### Exercise aim
Your job is to return every line in the data holding the string "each".

Records from a collection:

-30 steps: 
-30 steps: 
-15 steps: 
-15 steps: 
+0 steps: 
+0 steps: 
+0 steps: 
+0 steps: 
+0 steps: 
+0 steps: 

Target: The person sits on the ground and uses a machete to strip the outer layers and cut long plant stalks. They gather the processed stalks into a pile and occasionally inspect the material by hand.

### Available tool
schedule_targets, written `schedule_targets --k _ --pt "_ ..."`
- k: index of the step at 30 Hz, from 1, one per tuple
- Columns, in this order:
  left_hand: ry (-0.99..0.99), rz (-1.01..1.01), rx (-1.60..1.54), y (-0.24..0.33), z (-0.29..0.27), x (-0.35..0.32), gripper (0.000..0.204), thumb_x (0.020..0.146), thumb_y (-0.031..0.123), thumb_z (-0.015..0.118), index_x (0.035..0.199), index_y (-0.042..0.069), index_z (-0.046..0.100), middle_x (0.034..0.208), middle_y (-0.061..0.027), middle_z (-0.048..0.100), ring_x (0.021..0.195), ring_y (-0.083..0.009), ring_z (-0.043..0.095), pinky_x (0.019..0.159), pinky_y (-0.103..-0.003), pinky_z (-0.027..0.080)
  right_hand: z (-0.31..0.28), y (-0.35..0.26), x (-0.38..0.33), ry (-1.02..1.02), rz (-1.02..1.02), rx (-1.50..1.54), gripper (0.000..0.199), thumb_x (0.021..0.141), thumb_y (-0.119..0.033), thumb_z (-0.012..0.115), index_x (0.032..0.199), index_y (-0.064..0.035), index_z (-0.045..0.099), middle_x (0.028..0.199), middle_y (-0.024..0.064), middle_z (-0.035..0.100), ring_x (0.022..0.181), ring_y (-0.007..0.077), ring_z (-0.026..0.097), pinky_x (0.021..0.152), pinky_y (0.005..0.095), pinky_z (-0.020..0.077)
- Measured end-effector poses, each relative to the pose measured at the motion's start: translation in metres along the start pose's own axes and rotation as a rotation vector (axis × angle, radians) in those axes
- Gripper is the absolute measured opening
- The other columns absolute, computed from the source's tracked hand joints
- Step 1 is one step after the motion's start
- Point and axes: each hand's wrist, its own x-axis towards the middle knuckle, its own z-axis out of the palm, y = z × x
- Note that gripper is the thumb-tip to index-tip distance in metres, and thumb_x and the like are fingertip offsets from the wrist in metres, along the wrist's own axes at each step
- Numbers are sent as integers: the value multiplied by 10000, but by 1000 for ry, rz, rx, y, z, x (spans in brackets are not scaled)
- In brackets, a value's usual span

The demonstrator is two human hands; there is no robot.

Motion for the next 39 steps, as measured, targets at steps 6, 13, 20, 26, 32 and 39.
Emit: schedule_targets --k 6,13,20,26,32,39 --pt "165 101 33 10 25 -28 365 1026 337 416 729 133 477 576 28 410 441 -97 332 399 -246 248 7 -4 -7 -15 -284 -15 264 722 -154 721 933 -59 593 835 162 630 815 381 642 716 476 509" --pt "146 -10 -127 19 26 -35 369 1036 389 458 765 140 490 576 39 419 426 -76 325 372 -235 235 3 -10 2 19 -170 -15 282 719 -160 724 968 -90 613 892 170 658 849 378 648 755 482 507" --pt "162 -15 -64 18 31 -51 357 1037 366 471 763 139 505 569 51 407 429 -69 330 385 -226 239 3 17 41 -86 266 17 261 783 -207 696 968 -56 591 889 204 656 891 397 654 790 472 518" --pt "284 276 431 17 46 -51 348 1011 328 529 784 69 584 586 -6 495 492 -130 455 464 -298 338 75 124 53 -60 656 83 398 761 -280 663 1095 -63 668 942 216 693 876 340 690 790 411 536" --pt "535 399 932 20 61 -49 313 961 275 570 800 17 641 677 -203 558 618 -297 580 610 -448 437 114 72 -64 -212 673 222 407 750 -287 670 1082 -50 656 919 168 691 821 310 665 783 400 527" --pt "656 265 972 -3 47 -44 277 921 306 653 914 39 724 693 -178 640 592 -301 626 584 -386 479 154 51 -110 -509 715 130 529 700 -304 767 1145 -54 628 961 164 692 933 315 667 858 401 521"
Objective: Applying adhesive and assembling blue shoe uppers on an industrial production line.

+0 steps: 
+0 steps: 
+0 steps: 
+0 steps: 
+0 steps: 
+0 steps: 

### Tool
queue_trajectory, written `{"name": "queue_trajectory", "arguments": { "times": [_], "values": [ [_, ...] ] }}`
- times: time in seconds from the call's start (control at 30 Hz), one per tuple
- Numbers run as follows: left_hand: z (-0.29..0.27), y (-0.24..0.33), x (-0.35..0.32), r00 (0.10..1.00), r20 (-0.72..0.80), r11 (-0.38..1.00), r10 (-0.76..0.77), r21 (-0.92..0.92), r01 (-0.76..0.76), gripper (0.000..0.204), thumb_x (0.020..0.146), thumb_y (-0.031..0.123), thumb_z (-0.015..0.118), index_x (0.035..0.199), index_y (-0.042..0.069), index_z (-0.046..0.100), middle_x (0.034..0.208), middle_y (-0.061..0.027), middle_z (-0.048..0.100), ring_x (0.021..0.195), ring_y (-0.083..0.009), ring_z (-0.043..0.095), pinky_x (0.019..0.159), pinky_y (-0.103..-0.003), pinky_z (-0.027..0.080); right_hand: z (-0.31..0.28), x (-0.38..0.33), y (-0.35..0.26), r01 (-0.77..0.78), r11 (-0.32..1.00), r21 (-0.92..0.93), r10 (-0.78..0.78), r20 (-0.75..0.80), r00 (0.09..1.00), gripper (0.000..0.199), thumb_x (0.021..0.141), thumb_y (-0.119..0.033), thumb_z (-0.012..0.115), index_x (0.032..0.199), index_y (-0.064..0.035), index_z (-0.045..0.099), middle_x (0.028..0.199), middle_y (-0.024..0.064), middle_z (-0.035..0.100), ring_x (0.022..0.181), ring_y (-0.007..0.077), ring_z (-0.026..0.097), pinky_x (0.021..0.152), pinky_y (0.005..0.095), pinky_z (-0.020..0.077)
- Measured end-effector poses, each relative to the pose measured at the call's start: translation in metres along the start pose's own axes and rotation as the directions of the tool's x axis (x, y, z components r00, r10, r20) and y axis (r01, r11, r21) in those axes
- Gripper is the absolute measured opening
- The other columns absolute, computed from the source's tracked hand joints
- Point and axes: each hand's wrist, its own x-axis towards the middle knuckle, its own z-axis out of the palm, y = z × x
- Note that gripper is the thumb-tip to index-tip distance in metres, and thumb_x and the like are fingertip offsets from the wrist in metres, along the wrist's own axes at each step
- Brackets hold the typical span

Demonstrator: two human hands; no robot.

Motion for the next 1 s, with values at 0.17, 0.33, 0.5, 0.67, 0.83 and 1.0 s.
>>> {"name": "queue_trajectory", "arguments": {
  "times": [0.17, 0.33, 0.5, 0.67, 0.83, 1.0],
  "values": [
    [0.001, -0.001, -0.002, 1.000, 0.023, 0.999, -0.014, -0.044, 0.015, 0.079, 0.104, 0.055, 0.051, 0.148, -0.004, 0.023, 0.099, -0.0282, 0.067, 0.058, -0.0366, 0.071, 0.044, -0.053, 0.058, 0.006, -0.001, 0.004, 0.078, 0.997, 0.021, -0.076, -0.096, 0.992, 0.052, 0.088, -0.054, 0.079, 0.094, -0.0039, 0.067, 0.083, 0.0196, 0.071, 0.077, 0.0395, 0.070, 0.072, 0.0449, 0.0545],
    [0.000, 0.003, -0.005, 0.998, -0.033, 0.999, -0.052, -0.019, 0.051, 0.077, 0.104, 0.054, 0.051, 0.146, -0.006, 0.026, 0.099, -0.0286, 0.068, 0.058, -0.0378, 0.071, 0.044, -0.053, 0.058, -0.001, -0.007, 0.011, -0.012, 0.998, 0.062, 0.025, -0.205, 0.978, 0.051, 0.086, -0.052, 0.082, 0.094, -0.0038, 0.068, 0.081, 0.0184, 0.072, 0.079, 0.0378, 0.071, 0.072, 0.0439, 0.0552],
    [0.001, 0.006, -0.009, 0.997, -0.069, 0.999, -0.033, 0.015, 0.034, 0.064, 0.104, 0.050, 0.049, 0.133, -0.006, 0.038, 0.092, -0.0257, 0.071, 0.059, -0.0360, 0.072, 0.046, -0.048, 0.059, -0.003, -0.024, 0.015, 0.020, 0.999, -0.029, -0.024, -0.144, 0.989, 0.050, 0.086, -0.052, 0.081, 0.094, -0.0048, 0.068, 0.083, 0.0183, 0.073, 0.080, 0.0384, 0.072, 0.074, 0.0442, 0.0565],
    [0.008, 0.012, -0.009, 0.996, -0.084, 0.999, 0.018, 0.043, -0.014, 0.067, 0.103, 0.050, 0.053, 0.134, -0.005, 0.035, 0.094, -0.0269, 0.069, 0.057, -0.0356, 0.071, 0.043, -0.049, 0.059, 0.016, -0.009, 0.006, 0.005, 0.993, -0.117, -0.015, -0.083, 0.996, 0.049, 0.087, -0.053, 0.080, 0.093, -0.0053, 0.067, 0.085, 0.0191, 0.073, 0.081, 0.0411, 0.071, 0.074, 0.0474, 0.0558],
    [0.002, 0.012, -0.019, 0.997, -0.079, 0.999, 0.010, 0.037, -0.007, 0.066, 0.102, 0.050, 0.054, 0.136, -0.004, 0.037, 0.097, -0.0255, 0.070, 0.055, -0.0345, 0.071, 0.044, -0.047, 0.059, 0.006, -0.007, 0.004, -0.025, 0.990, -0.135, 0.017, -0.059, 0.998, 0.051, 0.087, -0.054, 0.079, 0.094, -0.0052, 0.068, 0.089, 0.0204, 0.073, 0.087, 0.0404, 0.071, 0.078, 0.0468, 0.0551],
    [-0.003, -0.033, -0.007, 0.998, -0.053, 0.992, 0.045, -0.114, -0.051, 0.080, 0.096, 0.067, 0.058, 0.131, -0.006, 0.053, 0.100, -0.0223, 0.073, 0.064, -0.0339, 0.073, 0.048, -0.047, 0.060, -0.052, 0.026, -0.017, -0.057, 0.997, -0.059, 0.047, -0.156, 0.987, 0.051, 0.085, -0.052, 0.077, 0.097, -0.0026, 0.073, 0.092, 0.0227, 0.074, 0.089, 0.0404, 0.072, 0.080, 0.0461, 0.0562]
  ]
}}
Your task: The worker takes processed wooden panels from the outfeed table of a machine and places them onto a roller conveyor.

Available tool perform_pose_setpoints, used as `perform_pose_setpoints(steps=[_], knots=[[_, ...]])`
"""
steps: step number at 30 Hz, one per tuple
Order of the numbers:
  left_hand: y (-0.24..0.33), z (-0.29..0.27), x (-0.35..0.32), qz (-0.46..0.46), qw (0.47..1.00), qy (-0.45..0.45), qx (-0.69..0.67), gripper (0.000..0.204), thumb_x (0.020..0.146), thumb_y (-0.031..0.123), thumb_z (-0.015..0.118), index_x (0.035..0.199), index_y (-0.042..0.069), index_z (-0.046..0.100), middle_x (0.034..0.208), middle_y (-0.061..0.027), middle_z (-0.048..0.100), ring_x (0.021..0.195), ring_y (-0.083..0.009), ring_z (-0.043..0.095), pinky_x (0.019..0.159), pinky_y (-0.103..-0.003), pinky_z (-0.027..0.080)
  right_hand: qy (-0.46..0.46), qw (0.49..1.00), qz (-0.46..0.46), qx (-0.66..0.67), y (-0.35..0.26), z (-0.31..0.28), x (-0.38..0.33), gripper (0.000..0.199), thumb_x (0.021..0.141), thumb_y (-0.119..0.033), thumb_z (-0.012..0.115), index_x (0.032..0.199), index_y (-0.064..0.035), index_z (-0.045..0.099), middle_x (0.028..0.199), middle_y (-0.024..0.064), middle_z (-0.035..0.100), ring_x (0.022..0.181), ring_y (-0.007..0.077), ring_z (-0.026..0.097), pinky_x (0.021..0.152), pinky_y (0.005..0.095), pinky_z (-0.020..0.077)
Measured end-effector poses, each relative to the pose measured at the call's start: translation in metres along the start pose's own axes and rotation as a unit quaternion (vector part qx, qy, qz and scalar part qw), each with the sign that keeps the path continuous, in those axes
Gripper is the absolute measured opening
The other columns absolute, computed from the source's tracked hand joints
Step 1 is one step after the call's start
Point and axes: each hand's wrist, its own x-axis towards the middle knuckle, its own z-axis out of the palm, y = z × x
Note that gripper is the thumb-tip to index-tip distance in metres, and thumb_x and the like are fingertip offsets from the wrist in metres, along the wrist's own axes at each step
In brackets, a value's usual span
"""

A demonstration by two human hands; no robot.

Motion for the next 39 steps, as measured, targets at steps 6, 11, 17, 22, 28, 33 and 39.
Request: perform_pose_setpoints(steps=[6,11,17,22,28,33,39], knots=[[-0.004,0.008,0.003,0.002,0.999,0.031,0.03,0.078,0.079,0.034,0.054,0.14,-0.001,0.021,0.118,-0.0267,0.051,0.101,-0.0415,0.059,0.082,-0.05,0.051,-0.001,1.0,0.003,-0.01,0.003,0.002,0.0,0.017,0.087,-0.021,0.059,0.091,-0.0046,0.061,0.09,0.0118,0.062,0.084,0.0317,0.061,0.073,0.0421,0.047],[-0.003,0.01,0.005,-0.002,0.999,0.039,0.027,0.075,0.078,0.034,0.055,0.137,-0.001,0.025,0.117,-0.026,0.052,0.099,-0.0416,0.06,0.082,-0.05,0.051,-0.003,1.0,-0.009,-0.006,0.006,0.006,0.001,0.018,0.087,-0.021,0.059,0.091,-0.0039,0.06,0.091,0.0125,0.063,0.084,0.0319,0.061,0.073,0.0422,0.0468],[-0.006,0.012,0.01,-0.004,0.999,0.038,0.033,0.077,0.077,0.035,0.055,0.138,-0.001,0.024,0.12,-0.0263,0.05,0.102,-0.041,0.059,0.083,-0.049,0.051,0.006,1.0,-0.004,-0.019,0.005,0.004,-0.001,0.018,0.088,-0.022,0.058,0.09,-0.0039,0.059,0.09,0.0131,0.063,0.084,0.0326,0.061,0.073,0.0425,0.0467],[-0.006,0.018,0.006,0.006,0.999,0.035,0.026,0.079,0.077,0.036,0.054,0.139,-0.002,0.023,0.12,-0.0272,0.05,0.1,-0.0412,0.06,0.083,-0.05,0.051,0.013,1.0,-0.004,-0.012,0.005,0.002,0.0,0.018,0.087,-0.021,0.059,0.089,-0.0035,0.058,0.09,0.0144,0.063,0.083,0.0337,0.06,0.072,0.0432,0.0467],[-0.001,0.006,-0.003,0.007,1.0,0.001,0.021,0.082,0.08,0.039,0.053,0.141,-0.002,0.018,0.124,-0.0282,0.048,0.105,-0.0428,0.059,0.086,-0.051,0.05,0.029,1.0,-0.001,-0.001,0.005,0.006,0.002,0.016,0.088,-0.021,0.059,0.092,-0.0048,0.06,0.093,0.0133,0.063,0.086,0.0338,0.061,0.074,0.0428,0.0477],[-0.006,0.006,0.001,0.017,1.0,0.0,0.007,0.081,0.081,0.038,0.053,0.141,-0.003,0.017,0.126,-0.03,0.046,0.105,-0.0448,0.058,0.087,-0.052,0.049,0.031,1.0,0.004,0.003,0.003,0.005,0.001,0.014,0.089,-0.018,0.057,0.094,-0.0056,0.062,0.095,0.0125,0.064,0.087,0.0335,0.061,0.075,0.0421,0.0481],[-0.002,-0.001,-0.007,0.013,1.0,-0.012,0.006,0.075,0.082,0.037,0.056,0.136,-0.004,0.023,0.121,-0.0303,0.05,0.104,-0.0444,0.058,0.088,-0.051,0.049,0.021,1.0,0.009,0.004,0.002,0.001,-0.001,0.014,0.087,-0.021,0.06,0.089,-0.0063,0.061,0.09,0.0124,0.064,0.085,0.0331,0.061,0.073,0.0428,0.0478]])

### Solution to the problem
- Measured end-effector poses, each relative to the pose measured at the motion's start: translation in metres along the start pose's own axes and rotation as a rotation vector (axis × angle, radians) in those axes
- Point and axes: each hand's wrist, its own x-axis towards the middle knuckle, its own z-axis out of the palm, y = z × x
- Note that gripper is the thumb-tip to index-tip distance in metres, and thumb_x and the like are fingertip offsets from the wrist in metres, along the wrist's own axes at each step
- Measured end-effector poses, each relative to the pose measured at the call's start: translation in metres along the start pose's own axes and rotation as the directions of the tool's x axis (x, y, z components r00, r10, r20) and y axis (r01, r11, r21) in those axes
- Point and axes: each hand's wrist, its own x-axis towards the middle knuckle, its own z-axis out of the palm, y = z × x
- Note that gripper is the thumb-tip to index-tip distance in metres, and thumb_x and the like are fingertip offsets from the wrist in metres, along the wrist's own axes at each step
Measured end-effector poses, each relative to the pose measured at the call's start: translation in metres along the start pose's own axes and rotation as a unit quaternion (vector part qx, qy, qz and scalar part qw), each with the sign that keeps the path continuous, in those axes
Point and axes: each hand's wrist, its own x-axis towards the middle knuckle, its own z-axis out of the palm, y = z × x
Note that gripper is the thumb-tip to index-tip distance in metres, and thumb_x and the like are fingertip offsets from the wrist in metres, along the wrist's own axes at each step

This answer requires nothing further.